_TASK REQUIREMENTS_: Return every line of the listing below, unchanged, from its first line to the line holding "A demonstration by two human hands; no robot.", that line included.

*** Opening MATERIAL SHOWN ***

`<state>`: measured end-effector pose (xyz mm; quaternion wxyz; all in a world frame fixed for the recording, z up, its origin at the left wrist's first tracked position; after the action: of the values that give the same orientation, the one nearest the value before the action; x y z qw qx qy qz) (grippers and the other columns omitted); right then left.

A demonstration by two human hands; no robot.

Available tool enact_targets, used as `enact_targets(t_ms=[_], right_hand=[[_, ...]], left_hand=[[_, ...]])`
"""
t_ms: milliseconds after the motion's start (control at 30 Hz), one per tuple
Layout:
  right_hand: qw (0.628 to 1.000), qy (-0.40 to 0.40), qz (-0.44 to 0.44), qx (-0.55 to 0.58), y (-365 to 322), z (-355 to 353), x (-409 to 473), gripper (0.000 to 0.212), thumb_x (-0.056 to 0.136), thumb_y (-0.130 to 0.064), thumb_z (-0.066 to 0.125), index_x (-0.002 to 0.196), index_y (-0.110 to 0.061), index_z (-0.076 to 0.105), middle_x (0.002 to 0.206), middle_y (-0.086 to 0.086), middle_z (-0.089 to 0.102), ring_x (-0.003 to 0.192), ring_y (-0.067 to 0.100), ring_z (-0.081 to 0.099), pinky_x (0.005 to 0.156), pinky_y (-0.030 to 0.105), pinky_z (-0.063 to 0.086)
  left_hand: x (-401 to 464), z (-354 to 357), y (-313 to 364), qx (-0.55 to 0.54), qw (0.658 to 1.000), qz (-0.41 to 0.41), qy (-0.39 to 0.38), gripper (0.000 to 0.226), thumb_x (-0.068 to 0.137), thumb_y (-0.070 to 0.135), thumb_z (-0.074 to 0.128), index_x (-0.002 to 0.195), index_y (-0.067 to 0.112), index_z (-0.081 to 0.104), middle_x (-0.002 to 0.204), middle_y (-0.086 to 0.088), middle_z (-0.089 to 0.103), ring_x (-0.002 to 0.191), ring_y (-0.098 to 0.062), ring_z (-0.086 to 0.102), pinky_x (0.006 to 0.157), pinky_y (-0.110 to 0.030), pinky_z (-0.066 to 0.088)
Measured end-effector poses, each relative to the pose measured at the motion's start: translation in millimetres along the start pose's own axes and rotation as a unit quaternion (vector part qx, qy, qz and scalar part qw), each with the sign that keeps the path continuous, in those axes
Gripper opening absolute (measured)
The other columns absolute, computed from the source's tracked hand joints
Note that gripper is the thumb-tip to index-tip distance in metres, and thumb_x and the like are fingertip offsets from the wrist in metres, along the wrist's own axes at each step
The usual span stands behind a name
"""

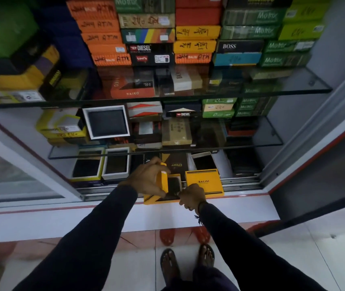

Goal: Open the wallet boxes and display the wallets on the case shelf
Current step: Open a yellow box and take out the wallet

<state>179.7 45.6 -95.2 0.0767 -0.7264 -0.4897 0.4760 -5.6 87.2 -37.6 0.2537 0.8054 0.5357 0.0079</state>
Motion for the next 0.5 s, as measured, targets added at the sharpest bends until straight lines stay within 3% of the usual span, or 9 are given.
enact_targets(t_ms=[67, 167, 267, 333, 400, 500], right_hand=[[1.0, 0.017, 0.005, -0.008, -3, 3, 0, 0.008, 0.081, -0.018, 0.063, 0.085, -0.011, 0.062, 0.089, 0.014, 0.069, 0.081, 0.03, 0.067, 0.071, 0.036, 0.057], [0.998, 0.064, -0.008, -0.026, -6, 9, -1, 0.013, 0.078, -0.011, 0.072, 0.087, -0.002, 0.069, 0.081, 0.014, 0.071, 0.074, 0.029, 0.07, 0.057, 0.032, 0.055], [0.994, 0.106, -0.028, -0.02, -7, 11, -2, 0.015, 0.082, -0.012, 0.069, 0.092, 0.0, 0.072, 0.088, 0.014, 0.076, 0.081, 0.03, 0.073, 0.063, 0.032, 0.058], [0.99, 0.131, -0.046, -0.008, -9, 11, -3, 0.015, 0.083, -0.013, 0.067, 0.09, 0.0, 0.072, 0.091, 0.015, 0.076, 0.078, 0.028, 0.069, 0.058, 0.028, 0.053], [0.987, 0.149, -0.064, -0.008, -10, 13, -4, 0.014, 0.084, -0.013, 0.065, 0.088, -0.002, 0.072, 0.091, 0.014, 0.077, 0.07, 0.022, 0.061, 0.049, 0.021, 0.042], [0.982, 0.167, -0.09, -0.017, -12, 15, -6, 0.016, 0.087, -0.016, 0.063, 0.086, -0.004, 0.073, 0.087, 0.013, 0.077, 0.066, 0.019, 0.059, 0.046, 0.017, 0.035]], left_hand=[[-15, -11, -16, -0.045, 0.999, -0.02, 0.001, 0.081, 0.046, 0.054, 0.082, 0.123, 0.043, 0.059, 0.126, 0.013, 0.035, 0.116, -0.018, 0.048, 0.087, -0.034, 0.052], [-36, -21, -40, -0.1, 0.992, -0.073, 0.007, 0.083, 0.053, 0.042, 0.085, 0.131, 0.039, 0.058, 0.127, 0.003, 0.034, 0.117, -0.021, 0.048, 0.097, -0.036, 0.052], [-53, -23, -62, -0.207, 0.961, -0.162, 0.083, 0.048, 0.074, 0.025, 0.083, 0.12, 0.032, 0.069, 0.13, -0.007, 0.046, 0.115, -0.028, 0.059, 0.091, -0.041, 0.059], [-62, -20, -73, -0.217, 0.943, -0.198, 0.154, 0.034, 0.085, 0.008, 0.074, 0.117, 0.019, 0.073, 0.13, -0.016, 0.059, 0.116, -0.034, 0.063, 0.089, -0.044, 0.061], [-72, -16, -81, -0.186, 0.932, -0.231, 0.208, 0.033, 0.087, 0.002, 0.069, 0.12, 0.009, 0.073, 0.128, -0.022, 0.064, 0.116, -0.037, 0.064, 0.093, -0.042, 0.058], [-81, -3, -88, -0.224, 0.902, -0.278, 0.241, 0.044, 0.089, 0.0, 0.066, 0.132, 0.01, 0.065, 0.126, -0.021, 0.069, 0.113, -0.037, 0.067, 0.088, -0.036, 0.056]])
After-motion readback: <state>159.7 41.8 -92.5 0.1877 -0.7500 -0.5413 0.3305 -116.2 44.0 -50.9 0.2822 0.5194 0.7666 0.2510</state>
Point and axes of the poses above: each hand's wrist, its own x-axis towards the middle knuckle, its own z-axis out of the palm, y = z × x, the point moved 3 cm from there along x, towards the middle knuckle
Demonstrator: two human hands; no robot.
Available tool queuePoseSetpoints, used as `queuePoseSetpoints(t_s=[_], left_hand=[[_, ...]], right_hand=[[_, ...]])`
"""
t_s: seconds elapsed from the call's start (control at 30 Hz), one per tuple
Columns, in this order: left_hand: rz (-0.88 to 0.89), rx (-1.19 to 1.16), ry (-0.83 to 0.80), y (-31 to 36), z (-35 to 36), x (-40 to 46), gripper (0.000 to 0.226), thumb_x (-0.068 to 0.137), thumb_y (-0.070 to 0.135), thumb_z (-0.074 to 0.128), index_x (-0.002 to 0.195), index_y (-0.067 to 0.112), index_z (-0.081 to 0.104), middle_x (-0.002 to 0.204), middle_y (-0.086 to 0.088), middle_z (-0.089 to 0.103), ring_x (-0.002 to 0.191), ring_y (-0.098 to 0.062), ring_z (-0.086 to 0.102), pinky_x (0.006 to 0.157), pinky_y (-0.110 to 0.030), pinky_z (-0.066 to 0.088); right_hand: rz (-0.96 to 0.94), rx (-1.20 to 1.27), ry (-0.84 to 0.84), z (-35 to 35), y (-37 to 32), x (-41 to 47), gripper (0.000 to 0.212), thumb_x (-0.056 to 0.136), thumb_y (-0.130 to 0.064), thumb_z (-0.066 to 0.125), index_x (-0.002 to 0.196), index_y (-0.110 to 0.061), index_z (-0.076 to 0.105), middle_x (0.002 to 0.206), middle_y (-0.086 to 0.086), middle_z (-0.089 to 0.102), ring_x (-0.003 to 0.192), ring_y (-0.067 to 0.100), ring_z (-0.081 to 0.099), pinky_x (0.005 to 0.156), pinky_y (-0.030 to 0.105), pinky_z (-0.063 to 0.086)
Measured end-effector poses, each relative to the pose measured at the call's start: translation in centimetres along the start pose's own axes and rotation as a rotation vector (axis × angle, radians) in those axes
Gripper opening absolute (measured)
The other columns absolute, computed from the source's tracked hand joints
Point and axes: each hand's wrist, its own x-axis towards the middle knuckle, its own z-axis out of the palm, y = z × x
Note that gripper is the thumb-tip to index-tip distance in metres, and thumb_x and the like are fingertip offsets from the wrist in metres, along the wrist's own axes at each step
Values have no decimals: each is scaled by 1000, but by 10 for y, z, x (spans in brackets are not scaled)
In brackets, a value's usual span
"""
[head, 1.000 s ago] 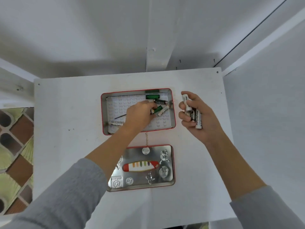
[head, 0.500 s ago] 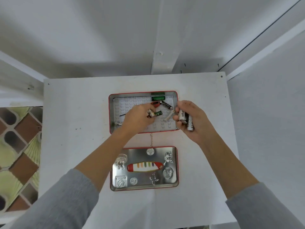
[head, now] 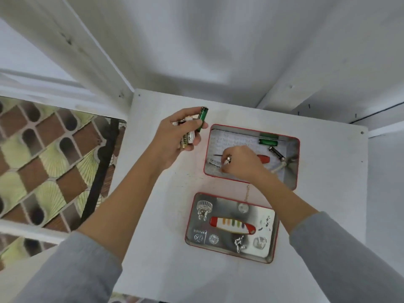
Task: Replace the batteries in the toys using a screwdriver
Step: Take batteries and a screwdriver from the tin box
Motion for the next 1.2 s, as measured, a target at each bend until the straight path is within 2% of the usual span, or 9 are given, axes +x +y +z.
queuePoseSetpoints(t_s=[0.13,0.3,0.43,0.53,0.73,0.83,1.0,1.13,1.2], left_hand=[[-13,-6,48,-3,-12,-4,24,92,0,55,107,15,66,79,-6,70,49,-17,49,45,-21,31],[-26,2,61,-5,-13,-7,24,91,1,56,107,16,66,79,-5,70,50,-17,50,45,-21,33],[-13,1,58,3,-1,-15,24,91,1,57,107,16,66,80,-6,70,50,-17,50,46,-21,33],[21,-12,24,20,15,-28,23,91,2,57,107,15,66,80,-6,70,51,-17,49,46,-21,33],[158,-75,-61,82,62,-69,18,92,3,56,106,13,64,76,-3,68,49,-15,49,42,-18,33],[254,-91,-95,121,81,-100,18,92,4,56,107,12,63,77,-2,69,48,-15,49,42,-19,32],[380,-93,-135,173,96,-158,19,92,6,57,108,13,64,78,-3,69,50,-15,49,42,-19,32],[440,-70,-171,201,94,-198,20,92,6,58,110,12,64,80,-5,70,49,-15,49,43,-19,33],[472,-56,-189,216,87,-215,21,92,6,58,110,13,64,82,-6,70,50,-15,50,43,-19,34]], right_hand=[[21,-125,25,12,-3,10,20,78,-23,69,98,-17,67,98,9,63,91,27,59,71,28,46],[15,-24,8,13,4,10,17,77,-19,71,92,-11,69,93,9,65,85,24,58,68,27,46],[137,606,-13,-15,7,-16,8,75,-9,75,80,-7,68,63,7,56,47,14,47,39,18,36],[204,1105,19,-43,5,-51,8,76,-9,73,81,-9,67,66,10,57,42,17,47,37,16,32],[-153,1702,-133,-119,-33,-109,28,70,-20,76,81,-12,53,60,-4,52,41,6,43,30,13,29],[-323,1761,-151,-160,-69,-142,35,61,-24,80,85,-13,57,59,-5,54,40,5,45,29,13,31],[-415,1729,-49,-203,-122,-199,17,75,-23,61,84,-14,50,58,-6,51,40,4,41,30,12,28],[-518,1719,-80,-212,-155,-234,42,54,-24,83,83,-13,55,59,-5,52,39,6,42,29,13,30],[-530,1699,-50,-212,-174,-249,41,55,-24,82,83,-13,54,58,-5,51,39,6,42,29,13,29]])
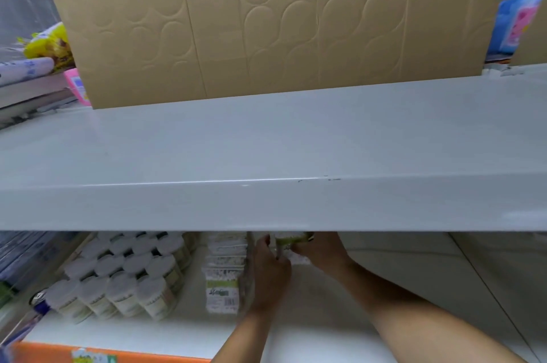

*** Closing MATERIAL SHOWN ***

_RESULT OF THIS EXERCISE_:
`<state>`: measured end-effector pose (xyz mm; quaternion wxyz; all in a world frame fixed for the recording, z up, its origin at the left wrist's first tracked position; after the action: of the values that give the same orientation, the one nearest the value before the action; x y z qw qx qy qz) (grippers and the other columns omitted); right then left.

A demonstration by two human hands; no robot.

The exercise is complete with this answer.